The writer is a science commentatorThe 2019 film Dark Waters, starring Mark Ruffalo, helped to thrust “forever chemicals” into the public consciousness. It dramatised a legal case brought against DuPont for contaminating water supplies in West Virginia, alleged to have contributed to cattle deaths and cancer clusters among locals. The case ended in 2017 with a $671mn settlement for about 3,500 plaintiffs.
Concern over the chemicals — more properly known as perfluoroalkyl and polyfluoroalkyl substances, or PFAS — has snowballed of late. Thousands of US lawsuits targeting major chemical companies have been filed and agencies globally are tightening regulation. The lawsuits have drawn comparisons with past “toxic torts” regarding substances such as asbestos and tobacco, rattling investors and insurers.

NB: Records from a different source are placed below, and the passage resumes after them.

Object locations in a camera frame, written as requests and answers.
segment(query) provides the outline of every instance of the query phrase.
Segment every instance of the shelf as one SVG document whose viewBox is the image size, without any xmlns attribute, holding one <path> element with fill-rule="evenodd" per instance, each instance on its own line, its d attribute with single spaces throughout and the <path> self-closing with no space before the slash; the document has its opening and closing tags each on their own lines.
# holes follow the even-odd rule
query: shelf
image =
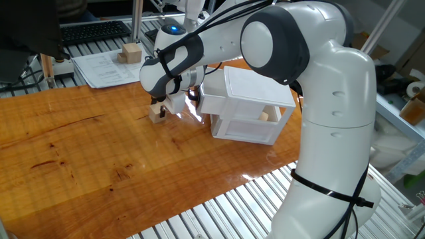
<svg viewBox="0 0 425 239">
<path fill-rule="evenodd" d="M 377 94 L 377 112 L 397 127 L 407 137 L 419 142 L 425 138 L 425 121 L 411 125 L 399 114 L 406 102 L 396 94 L 382 96 Z"/>
</svg>

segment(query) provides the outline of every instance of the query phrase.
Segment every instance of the wood grain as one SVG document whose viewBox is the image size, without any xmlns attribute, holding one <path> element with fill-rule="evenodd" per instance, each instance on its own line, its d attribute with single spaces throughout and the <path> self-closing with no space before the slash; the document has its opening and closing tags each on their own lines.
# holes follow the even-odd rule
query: wood grain
<svg viewBox="0 0 425 239">
<path fill-rule="evenodd" d="M 19 239 L 126 238 L 298 158 L 298 109 L 267 146 L 214 139 L 191 104 L 152 124 L 149 103 L 139 83 L 0 99 L 6 229 Z"/>
</svg>

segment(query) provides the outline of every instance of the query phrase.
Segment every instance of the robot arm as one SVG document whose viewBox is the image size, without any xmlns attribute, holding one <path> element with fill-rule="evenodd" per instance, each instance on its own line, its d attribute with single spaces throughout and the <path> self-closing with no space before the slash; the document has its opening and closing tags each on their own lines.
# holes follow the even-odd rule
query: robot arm
<svg viewBox="0 0 425 239">
<path fill-rule="evenodd" d="M 351 41 L 353 26 L 339 5 L 279 2 L 258 10 L 262 3 L 266 6 L 267 1 L 228 0 L 193 33 L 164 35 L 173 40 L 160 48 L 158 58 L 143 65 L 142 86 L 153 97 L 164 98 L 190 85 L 184 74 L 179 77 L 187 69 L 241 54 L 261 75 L 284 85 L 297 80 L 304 107 L 296 174 L 330 192 L 358 196 L 353 192 L 365 179 L 375 120 L 373 61 L 344 47 Z M 233 14 L 241 9 L 246 13 L 235 19 Z M 220 21 L 223 24 L 202 31 Z M 364 183 L 360 197 L 373 202 L 373 209 L 353 206 L 294 179 L 267 238 L 350 236 L 355 231 L 352 208 L 360 226 L 381 199 L 373 179 L 366 177 Z"/>
<path fill-rule="evenodd" d="M 179 11 L 186 13 L 183 26 L 189 32 L 197 27 L 198 16 L 205 4 L 205 0 L 151 0 L 151 2 L 161 13 L 166 4 L 174 5 Z"/>
</svg>

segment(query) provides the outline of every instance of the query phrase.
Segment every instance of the black cable tie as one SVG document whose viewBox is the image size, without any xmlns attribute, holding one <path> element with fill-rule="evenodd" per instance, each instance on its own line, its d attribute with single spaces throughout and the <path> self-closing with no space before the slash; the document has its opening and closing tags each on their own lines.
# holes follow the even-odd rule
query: black cable tie
<svg viewBox="0 0 425 239">
<path fill-rule="evenodd" d="M 315 190 L 319 193 L 323 193 L 327 196 L 333 197 L 335 199 L 343 200 L 345 202 L 354 203 L 354 204 L 356 204 L 357 206 L 360 206 L 360 207 L 365 206 L 365 207 L 373 208 L 373 205 L 374 205 L 373 202 L 366 201 L 366 199 L 364 199 L 362 197 L 352 197 L 352 196 L 349 196 L 349 195 L 344 195 L 342 193 L 338 193 L 338 192 L 326 189 L 325 187 L 317 185 L 317 184 L 299 176 L 296 173 L 295 169 L 292 169 L 291 176 L 292 176 L 292 178 L 297 180 L 299 183 L 301 183 L 301 184 L 303 184 L 303 185 L 305 185 L 305 186 L 307 186 L 307 187 L 309 187 L 309 188 L 311 188 L 311 189 L 313 189 L 313 190 Z"/>
<path fill-rule="evenodd" d="M 164 71 L 165 71 L 165 74 L 170 78 L 170 79 L 174 79 L 175 77 L 172 75 L 172 73 L 171 73 L 171 71 L 170 71 L 170 69 L 168 68 L 168 65 L 167 65 L 167 63 L 166 63 L 166 61 L 165 61 L 165 58 L 164 58 L 164 54 L 163 54 L 163 51 L 162 50 L 159 50 L 158 51 L 158 58 L 159 58 L 159 62 L 161 63 L 161 65 L 162 65 L 162 68 L 164 69 Z"/>
<path fill-rule="evenodd" d="M 157 98 L 151 97 L 151 105 L 158 102 Z"/>
<path fill-rule="evenodd" d="M 161 106 L 159 109 L 159 117 L 164 118 L 165 117 L 165 106 Z"/>
<path fill-rule="evenodd" d="M 198 101 L 199 97 L 191 94 L 191 89 L 187 89 L 187 97 L 192 101 Z"/>
</svg>

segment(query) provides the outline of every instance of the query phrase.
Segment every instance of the paper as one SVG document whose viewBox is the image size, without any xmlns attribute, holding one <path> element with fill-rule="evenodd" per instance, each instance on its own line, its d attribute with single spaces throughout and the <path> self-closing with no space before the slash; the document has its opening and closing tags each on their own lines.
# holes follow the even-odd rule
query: paper
<svg viewBox="0 0 425 239">
<path fill-rule="evenodd" d="M 140 68 L 147 56 L 146 50 L 141 48 L 141 62 L 135 64 L 121 64 L 118 62 L 117 54 L 122 49 L 79 56 L 73 58 L 74 64 L 80 71 L 84 80 L 92 88 L 104 88 L 118 86 L 139 81 Z"/>
<path fill-rule="evenodd" d="M 422 82 L 425 82 L 425 75 L 417 69 L 412 69 L 410 71 L 410 75 L 413 76 L 413 77 L 416 77 L 417 79 L 419 79 Z"/>
</svg>

The legal dimension is also spurring scientific sleuthing to work out exactly who is responsible for the chemicals, which have been found in the environment, in wildlife and in humans. “We know PFAS are everywhere,” says Patrick Byrne, a researcher in hydrology and environmental pollution at Liverpool John Moores University in England, who published research last month showing the River Mersey had one of the worst levels recorded globally for a river basin. “To do something about the problem we need to figure out how, where and when PFAS are entering the environment so we can trace them back to their source.” Rapidly evolving scientific methods, such as chemical fingerprinting, might make the difference in the widening war against these eternal pollutants.